The last time I posted a story like this, I was told that this isn’t a slide, it’s a stabilization, and Bush does have everything well in hand. I was expecting a similar response this time as well.
I’m not particularly a Bush fan, but I don’t really see this as a decline in popularity so much as a return to normalcy after an unusual popularity spike (that whomever happened to be president at the time would have gotten) as a result of 9/11.
I have been waiting for this for a long time. The attacks on 9/11 were the best possible thing that could have happened to save Bush’s presidency and he knows it.

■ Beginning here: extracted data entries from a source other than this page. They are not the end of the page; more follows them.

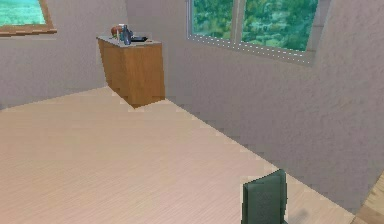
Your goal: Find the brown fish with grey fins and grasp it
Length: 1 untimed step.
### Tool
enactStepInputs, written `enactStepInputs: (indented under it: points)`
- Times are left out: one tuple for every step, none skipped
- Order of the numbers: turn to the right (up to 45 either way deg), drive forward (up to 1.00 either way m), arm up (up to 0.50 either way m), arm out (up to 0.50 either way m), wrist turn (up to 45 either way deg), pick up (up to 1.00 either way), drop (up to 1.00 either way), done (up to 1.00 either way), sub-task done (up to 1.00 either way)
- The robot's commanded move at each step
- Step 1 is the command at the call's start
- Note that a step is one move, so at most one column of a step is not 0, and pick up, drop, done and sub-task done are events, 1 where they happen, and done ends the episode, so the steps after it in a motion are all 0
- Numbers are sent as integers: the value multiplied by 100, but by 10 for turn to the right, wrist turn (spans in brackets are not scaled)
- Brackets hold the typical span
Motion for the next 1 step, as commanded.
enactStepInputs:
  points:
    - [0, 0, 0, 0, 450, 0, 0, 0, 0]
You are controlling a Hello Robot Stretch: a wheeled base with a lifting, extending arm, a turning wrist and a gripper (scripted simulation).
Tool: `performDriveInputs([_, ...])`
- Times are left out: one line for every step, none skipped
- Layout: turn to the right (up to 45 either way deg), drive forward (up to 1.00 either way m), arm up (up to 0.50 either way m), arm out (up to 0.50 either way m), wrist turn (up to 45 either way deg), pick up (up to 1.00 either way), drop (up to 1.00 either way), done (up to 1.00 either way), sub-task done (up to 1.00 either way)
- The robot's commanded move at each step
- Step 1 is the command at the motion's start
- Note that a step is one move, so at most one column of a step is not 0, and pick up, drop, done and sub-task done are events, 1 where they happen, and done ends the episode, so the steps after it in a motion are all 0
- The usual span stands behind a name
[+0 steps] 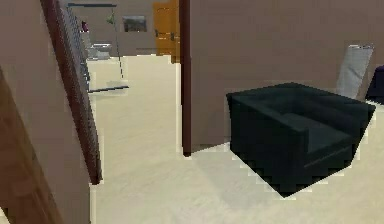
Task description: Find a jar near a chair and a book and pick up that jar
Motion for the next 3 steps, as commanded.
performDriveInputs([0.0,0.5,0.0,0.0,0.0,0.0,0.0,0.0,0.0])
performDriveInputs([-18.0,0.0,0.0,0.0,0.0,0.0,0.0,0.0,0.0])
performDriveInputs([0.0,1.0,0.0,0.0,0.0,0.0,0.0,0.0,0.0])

Before 9/11, people were recognizing Bush for what he really is, namely a brainless, profoundly ignorant prep school cowboy who had never suceeded at anything in his entire life that wasn’t literally given to him via his family and/or family friends. Bush has never had any domestic policy whatsoever other than lining the pockets of his biggest campaign contributors and kissing the asses of power brokers like Dick Cheney.
Without the fraudulent “war on terrorism,” Bush has literally nothing to hide behind, no way to mask his sheer incompetence, just like his buddy Ariel “Man of Peace” Sharon, who is now going down the tubes, thank G~d.
People like Bush/Saddam/Osama and Sharon/Arafat all need each other all need each other as parasites needs hosts, except that in these cases, the hosts are also parasites in a wonderfully reciprocal love/hate arrangement that would be profoundly beautiful if only it were mutually fatal.
5% in one week is not a slide, it is a plummet. There is a very interesting article in this month’s Atlantic magazine centering around the conflict between socially conservative Pubbies and socially progressive Dems. The expressed opinion boils down to this: as long as the Pubbies can keep the voters focused on war and terror, they will continue to maintain thier grip on power, as the voters see them as more competent in matters of death and horror.
I very much doubt that this has escaped the notice of Mr. Rove and the dark alchemists of his cabal. Indeed, some skeptical observers suggest that his is precisely why Iraq suddenly went from back burner to urgent crisis overnight.
Absent any other sensible explanation, I am inclined to agree. But they have made a dangerous decision, in the sense that whomsoever rides the tiger dare not dismount. And to put GeeDubya in the role of a Leader of Men is akin to casting Elmer Fudd as Churchill.
I don’t know who should be more insulted, cowboys or prep schools.
Anybody else notice how Dubya got especially threatening with Iraq as soon as the poll came out yesterday? “I am SICK and TIRED of these POLL NUM . . . er, WEAPONS OF MASS TERRORISM.”
Bush has been saying he wants to attack Iraq and forcefully remove Saddam from power for a year now. How was his most recent comment on the subject “especially threatening”? Is he now going to give Saddam an atomic wedgie, too?
And President Clinton spoke out agaist Iraq for the duration of his 8 years in office, even going so far as to make “regime change in Iraq” the official American policy. Was he going for poll-spikes, too?
A valid point. But the question remains: if Clinton didn’t need regime change in Iraq to raise his public opinion levels, what “other sensible explanation” did he have for announcing a policy of regime change?